Start of DATA TO USE
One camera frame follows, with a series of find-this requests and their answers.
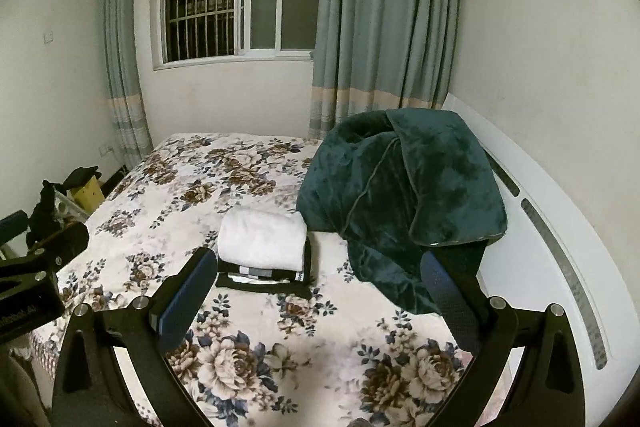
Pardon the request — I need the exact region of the narrow grey-blue curtain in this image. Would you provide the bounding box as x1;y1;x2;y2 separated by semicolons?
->
99;0;154;172

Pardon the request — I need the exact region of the floral quilt bed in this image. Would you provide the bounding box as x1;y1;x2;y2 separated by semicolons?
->
27;132;501;427

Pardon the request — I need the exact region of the wide grey-blue curtain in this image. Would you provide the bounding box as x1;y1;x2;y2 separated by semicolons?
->
307;0;462;140

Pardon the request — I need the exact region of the black folded garment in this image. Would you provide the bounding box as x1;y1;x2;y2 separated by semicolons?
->
215;273;312;301

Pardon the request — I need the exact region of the black item on yellow box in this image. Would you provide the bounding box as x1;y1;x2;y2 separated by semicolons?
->
62;166;102;188

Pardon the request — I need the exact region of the dark green plush blanket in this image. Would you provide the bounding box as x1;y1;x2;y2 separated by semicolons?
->
295;108;509;316

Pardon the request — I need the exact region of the black cloth pile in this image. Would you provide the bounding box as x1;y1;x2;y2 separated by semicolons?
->
26;179;65;249

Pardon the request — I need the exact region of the yellow box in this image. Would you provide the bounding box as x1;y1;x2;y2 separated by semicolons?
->
69;177;104;212

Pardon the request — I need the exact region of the white bed headboard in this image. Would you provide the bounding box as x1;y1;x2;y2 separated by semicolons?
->
442;92;640;427

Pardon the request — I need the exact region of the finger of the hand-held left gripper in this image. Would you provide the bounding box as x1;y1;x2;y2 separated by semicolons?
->
0;221;91;284
0;209;29;249

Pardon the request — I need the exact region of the white knit sweater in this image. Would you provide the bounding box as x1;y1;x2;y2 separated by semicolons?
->
218;206;307;274

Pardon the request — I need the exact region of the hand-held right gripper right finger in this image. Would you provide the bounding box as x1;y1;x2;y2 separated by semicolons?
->
420;251;587;427

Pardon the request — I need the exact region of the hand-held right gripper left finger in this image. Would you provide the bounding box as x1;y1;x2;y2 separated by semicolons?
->
50;247;219;427
End of DATA TO USE
TASK DIRECTIONS:
Which lines of the data include the string "right"? Copy each of them.

SOLUTION TO THIS PROBLEM:
Pardon the request — I need the exact region of the hand-held right gripper right finger in this image. Would you provide the bounding box as x1;y1;x2;y2 separated by semicolons?
Pardon the request — I need the exact region of the hand-held right gripper left finger in this image. Would you provide the bounding box as x1;y1;x2;y2 separated by semicolons?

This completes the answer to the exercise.